═════ DATA EXTRACTS ═════
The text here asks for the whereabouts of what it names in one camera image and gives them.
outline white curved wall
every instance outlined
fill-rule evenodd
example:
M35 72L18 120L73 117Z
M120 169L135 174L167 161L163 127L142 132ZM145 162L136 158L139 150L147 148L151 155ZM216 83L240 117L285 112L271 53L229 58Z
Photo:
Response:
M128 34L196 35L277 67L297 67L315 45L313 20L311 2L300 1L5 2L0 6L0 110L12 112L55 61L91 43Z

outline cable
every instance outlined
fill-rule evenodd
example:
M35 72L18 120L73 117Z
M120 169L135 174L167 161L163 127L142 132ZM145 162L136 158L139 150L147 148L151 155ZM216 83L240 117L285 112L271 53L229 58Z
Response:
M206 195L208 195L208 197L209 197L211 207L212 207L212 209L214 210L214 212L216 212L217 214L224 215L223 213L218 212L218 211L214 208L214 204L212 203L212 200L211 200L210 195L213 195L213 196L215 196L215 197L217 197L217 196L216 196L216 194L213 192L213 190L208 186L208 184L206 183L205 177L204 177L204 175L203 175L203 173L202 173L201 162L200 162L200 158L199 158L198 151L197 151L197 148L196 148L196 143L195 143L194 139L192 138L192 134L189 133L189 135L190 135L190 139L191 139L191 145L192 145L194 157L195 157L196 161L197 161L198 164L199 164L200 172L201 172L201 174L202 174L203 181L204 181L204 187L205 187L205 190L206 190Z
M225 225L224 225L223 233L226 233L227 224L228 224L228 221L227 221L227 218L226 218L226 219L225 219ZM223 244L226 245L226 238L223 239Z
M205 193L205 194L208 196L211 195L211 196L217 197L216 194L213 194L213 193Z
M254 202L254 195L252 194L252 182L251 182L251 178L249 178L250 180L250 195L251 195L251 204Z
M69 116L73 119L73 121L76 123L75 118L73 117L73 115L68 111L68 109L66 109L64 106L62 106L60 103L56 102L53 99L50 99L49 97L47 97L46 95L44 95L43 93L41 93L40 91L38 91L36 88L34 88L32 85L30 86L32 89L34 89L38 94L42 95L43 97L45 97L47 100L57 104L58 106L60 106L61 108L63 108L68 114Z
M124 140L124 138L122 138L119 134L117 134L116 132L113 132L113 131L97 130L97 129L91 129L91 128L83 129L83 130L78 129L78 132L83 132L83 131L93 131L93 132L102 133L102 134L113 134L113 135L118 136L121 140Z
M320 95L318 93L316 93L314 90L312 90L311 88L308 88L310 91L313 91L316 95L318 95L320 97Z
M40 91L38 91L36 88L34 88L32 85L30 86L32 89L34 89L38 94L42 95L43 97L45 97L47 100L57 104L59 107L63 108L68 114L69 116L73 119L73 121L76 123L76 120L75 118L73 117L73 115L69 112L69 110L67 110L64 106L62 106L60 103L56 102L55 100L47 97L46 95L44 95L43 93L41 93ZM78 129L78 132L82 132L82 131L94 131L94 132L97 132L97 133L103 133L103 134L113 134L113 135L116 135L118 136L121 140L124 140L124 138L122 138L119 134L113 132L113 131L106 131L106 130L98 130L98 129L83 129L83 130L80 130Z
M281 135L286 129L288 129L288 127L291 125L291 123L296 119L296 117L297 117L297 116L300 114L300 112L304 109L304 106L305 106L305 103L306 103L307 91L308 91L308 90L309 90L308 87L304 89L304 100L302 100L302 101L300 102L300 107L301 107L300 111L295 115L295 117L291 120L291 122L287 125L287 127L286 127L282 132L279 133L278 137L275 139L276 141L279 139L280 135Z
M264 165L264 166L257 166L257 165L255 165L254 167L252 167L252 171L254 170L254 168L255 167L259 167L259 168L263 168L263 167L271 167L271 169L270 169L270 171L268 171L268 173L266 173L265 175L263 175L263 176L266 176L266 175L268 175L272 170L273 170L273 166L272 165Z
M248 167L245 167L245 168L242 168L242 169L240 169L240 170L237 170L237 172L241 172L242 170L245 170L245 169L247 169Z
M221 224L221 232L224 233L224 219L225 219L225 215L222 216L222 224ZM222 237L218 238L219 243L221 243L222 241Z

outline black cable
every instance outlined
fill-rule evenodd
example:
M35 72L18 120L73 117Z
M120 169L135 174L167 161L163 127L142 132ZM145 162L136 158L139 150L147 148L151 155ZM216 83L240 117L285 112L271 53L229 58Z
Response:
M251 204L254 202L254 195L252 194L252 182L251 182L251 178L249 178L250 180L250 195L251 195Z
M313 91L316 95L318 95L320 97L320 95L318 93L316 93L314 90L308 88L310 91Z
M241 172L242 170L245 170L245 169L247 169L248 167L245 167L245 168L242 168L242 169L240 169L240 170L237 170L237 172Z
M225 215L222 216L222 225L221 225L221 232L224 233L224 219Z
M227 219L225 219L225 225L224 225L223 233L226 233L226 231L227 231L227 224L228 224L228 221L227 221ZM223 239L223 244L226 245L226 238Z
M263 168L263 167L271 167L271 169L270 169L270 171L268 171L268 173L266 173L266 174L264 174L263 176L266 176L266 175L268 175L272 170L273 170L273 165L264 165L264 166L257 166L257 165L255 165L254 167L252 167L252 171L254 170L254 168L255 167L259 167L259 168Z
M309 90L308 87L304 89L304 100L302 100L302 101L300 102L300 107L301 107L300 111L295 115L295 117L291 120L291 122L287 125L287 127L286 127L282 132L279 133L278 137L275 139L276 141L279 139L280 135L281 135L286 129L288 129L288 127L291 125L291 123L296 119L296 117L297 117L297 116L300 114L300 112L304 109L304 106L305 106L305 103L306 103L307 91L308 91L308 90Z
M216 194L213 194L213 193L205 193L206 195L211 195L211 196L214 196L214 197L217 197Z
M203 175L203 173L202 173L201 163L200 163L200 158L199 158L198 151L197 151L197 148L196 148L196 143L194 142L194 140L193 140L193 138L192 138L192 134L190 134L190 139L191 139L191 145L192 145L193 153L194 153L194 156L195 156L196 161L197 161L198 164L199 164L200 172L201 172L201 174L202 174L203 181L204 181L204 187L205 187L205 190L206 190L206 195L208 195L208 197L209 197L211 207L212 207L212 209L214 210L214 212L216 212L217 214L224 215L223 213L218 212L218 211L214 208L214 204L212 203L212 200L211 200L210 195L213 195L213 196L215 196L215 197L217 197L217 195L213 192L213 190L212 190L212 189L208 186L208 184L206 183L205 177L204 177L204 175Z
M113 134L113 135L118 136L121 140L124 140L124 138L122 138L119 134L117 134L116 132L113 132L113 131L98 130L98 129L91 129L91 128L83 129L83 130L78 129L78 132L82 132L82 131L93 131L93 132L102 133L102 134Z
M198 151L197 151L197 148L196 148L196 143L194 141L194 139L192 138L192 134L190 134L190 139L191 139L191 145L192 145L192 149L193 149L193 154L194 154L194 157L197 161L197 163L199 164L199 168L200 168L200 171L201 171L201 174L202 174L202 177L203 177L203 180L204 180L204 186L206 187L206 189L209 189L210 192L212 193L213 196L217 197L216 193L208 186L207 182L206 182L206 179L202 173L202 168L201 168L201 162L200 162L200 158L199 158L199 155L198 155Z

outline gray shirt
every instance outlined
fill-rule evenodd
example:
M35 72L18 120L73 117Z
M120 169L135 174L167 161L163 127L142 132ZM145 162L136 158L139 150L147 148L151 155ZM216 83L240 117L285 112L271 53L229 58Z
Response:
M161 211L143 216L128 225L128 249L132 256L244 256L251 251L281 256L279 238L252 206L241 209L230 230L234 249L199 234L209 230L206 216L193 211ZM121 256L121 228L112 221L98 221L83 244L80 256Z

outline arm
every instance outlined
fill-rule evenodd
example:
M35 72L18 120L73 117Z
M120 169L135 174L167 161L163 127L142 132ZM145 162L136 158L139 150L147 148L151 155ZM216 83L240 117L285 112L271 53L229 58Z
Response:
═════
## EXERCISE REQUIREMENTS:
Your reply must reproduce all records above exactly.

## TASK SOLUTION:
The text here asks for the whereabouts of what it names in one camera image and gives them.
outline white curved wall
every instance outlined
fill-rule evenodd
example:
M35 72L18 120L73 117Z
M120 169L135 174L167 161L163 127L142 132ZM145 162L136 158L139 150L147 148L151 155ZM216 83L240 117L285 112L271 53L229 58Z
Photo:
Response:
M128 34L196 35L277 67L297 67L315 45L313 20L311 2L300 1L5 2L0 6L0 110L12 112L55 61L91 43Z

outline cable
every instance outlined
fill-rule evenodd
example:
M35 72L18 120L73 117Z
M120 169L135 174L167 161L163 127L142 132ZM145 162L136 158L139 150L147 148L151 155ZM216 83L240 117L285 112L271 53L229 58Z
Response:
M206 195L208 195L208 197L209 197L211 207L212 207L212 209L214 210L214 212L216 212L217 214L224 215L223 213L218 212L218 211L214 208L214 204L212 203L212 200L211 200L210 195L213 195L213 196L215 196L215 197L217 197L217 196L216 196L216 194L213 192L213 190L208 186L208 184L206 183L205 177L204 177L204 175L203 175L203 173L202 173L201 162L200 162L200 158L199 158L198 151L197 151L197 148L196 148L196 143L195 143L194 139L192 138L192 134L189 133L189 135L190 135L190 139L191 139L191 145L192 145L194 157L195 157L196 161L197 161L198 164L199 164L200 172L201 172L201 174L202 174L203 181L204 181L204 187L205 187L205 190L206 190Z
M225 225L224 225L223 233L226 233L227 224L228 224L228 221L227 221L227 218L226 218L226 219L225 219ZM223 244L226 245L226 238L223 239Z
M205 193L205 194L208 196L211 195L211 196L217 197L216 194L213 194L213 193Z
M254 202L254 195L252 194L252 182L251 182L251 178L249 178L250 180L250 195L251 195L251 204Z
M69 116L73 119L73 121L76 123L75 118L73 117L73 115L68 111L68 109L66 109L64 106L62 106L60 103L56 102L53 99L50 99L49 97L47 97L46 95L44 95L43 93L41 93L40 91L38 91L36 88L34 88L32 85L30 86L32 89L34 89L38 94L42 95L43 97L45 97L47 100L57 104L58 106L60 106L61 108L63 108L68 114Z
M124 140L124 138L122 138L119 134L117 134L116 132L113 132L113 131L97 130L97 129L91 129L91 128L83 129L83 130L78 129L78 132L83 132L83 131L93 131L93 132L102 133L102 134L113 134L113 135L118 136L121 140Z
M320 95L318 93L316 93L314 90L312 90L311 88L308 88L310 91L313 91L316 95L318 95L320 97Z
M40 91L38 91L36 88L34 88L32 85L30 86L32 89L34 89L38 94L42 95L43 97L45 97L47 100L57 104L59 107L63 108L68 114L69 116L73 119L73 121L76 123L76 120L75 118L73 117L73 115L69 112L69 110L67 110L64 106L62 106L60 103L56 102L55 100L47 97L46 95L44 95L43 93L41 93ZM78 129L78 132L82 132L82 131L94 131L94 132L97 132L97 133L103 133L103 134L113 134L113 135L116 135L118 136L121 140L124 140L124 138L122 138L119 134L113 132L113 131L106 131L106 130L98 130L98 129L83 129L83 130L80 130Z
M281 135L286 129L288 129L288 127L291 125L291 123L296 119L296 117L297 117L297 116L300 114L300 112L304 109L304 106L305 106L305 103L306 103L307 91L308 91L308 90L309 90L308 87L304 89L304 100L302 100L302 101L300 102L300 107L301 107L300 111L295 115L295 117L291 120L291 122L287 125L287 127L286 127L282 132L279 133L278 137L275 139L276 141L279 139L280 135Z
M264 165L264 166L257 166L257 165L255 165L254 167L252 167L252 171L254 170L254 168L255 167L259 167L259 168L263 168L263 167L271 167L271 169L270 169L270 171L268 171L268 173L266 173L265 175L263 175L263 176L266 176L266 175L268 175L272 170L273 170L273 166L272 165Z
M248 167L245 167L245 168L242 168L242 169L240 169L240 170L237 170L237 172L241 172L242 170L245 170L245 169L247 169Z
M221 224L221 232L224 233L224 219L225 219L225 215L222 216L222 224ZM222 237L218 238L219 243L221 243L222 241Z

outline black cable
every instance outlined
fill-rule evenodd
example:
M35 72L18 120L73 117Z
M120 169L135 174L167 161L163 127L142 132ZM145 162L136 158L139 150L147 148L151 155ZM216 83L240 117L285 112L271 53L229 58Z
Response:
M251 204L254 202L254 195L252 194L252 182L251 182L251 178L249 178L250 180L250 195L251 195Z
M313 91L316 95L318 95L320 97L320 95L318 93L316 93L314 90L308 88L310 91Z
M241 172L242 170L245 170L245 169L247 169L248 167L245 167L245 168L242 168L242 169L240 169L240 170L237 170L237 172Z
M225 215L222 216L222 225L221 225L221 232L224 233L224 219Z
M227 219L225 219L225 225L224 225L223 233L226 233L226 231L227 231L227 224L228 224L228 221L227 221ZM223 239L223 244L226 245L226 238Z
M263 168L263 167L271 167L271 169L270 169L270 171L268 171L268 173L266 173L266 174L264 174L263 176L266 176L266 175L268 175L272 170L273 170L273 165L264 165L264 166L257 166L257 165L255 165L254 167L252 167L252 171L254 170L254 168L255 167L259 167L259 168Z
M309 90L308 87L304 89L304 100L302 100L302 101L300 102L300 107L301 107L300 111L295 115L295 117L291 120L291 122L287 125L287 127L286 127L282 132L279 133L278 137L275 139L276 141L279 139L280 135L281 135L286 129L288 129L288 127L291 125L291 123L296 119L296 117L297 117L297 116L300 114L300 112L304 109L304 106L305 106L305 103L306 103L307 91L308 91L308 90Z
M216 194L213 194L213 193L205 193L206 195L211 195L211 196L214 196L214 197L217 197Z
M203 175L203 173L202 173L201 163L200 163L200 158L199 158L198 151L197 151L197 148L196 148L196 143L194 142L194 140L193 140L193 138L192 138L192 134L190 134L190 139L191 139L191 145L192 145L193 153L194 153L194 156L195 156L196 161L197 161L198 164L199 164L200 172L201 172L201 174L202 174L203 181L204 181L204 187L205 187L205 190L206 190L206 195L208 195L208 197L209 197L211 207L212 207L212 209L214 210L214 212L216 212L217 214L224 215L223 213L218 212L218 211L214 208L214 204L212 203L212 200L211 200L210 195L213 195L213 196L215 196L215 197L217 197L217 195L213 192L213 190L212 190L212 189L208 186L208 184L206 183L205 177L204 177L204 175Z
M113 134L113 135L118 136L121 140L124 140L124 138L122 138L119 134L117 134L116 132L113 132L113 131L98 130L98 129L91 129L91 128L83 129L83 130L78 129L78 132L82 132L82 131L93 131L93 132L102 133L102 134Z
M198 151L197 151L197 148L196 148L196 143L194 141L194 139L192 138L192 134L190 134L190 139L191 139L191 145L192 145L192 149L193 149L193 154L194 154L194 157L197 161L197 163L199 164L199 168L200 168L200 171L201 171L201 174L202 174L202 177L203 177L203 180L204 180L204 186L206 187L206 189L209 189L210 192L212 193L213 196L217 197L216 193L208 186L207 182L206 182L206 179L202 173L202 168L201 168L201 162L200 162L200 158L199 158L199 155L198 155Z

outline gray shirt
every instance outlined
fill-rule evenodd
example:
M35 72L18 120L73 117Z
M120 169L135 174L167 161L163 127L142 132ZM145 162L136 158L139 150L147 148L151 155ZM216 83L240 117L285 112L271 53L229 58Z
Response:
M161 211L143 216L128 225L128 249L132 256L244 256L251 251L281 256L279 238L252 206L241 209L230 230L234 249L199 234L209 230L206 216L193 211ZM121 256L121 228L112 221L98 221L83 244L80 256Z

outline arm
every instance outlined
fill-rule evenodd
example:
M35 72L18 120L73 117Z
M120 169L135 174L167 161L163 127L142 132ZM145 162L136 158L139 150L147 148L151 155ZM216 83L240 117L285 112L271 53L229 58Z
Response:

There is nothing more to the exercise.